Instructions to follow -> Every line that includes the word "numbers" needs to be copied from the listing.

- - - - - - -

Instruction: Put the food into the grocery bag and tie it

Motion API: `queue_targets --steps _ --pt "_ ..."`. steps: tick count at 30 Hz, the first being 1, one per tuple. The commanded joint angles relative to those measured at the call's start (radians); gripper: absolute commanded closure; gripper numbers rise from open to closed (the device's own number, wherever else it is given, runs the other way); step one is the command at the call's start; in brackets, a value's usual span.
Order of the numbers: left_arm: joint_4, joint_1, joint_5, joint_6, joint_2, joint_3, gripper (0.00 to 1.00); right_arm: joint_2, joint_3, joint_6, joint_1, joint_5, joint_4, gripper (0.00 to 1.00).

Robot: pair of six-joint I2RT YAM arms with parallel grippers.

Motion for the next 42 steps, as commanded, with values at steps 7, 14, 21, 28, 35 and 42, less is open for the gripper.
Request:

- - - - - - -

Task response ->
Motion API: `queue_targets --steps _ --pt "_ ..."`. steps: tick count at 30 Hz, the first being 1, one per tuple. The commanded joint angles relative to those measured at the call's start (radians); gripper: absolute commanded closure; gripper numbers rise from open to closed (the device's own number, wherever else it is given, runs the other way); step one is the command at the call's start; in brackets, a value's usual span.
Order of the numbers: left_arm: joint_4, joint_1, joint_5, joint_6, joint_2, joint_3, gripper (0.00 to 1.00); right_arm: joint_2, joint_3, joint_6, joint_1, joint_5, joint_4, gripper (0.00 to 1.00).

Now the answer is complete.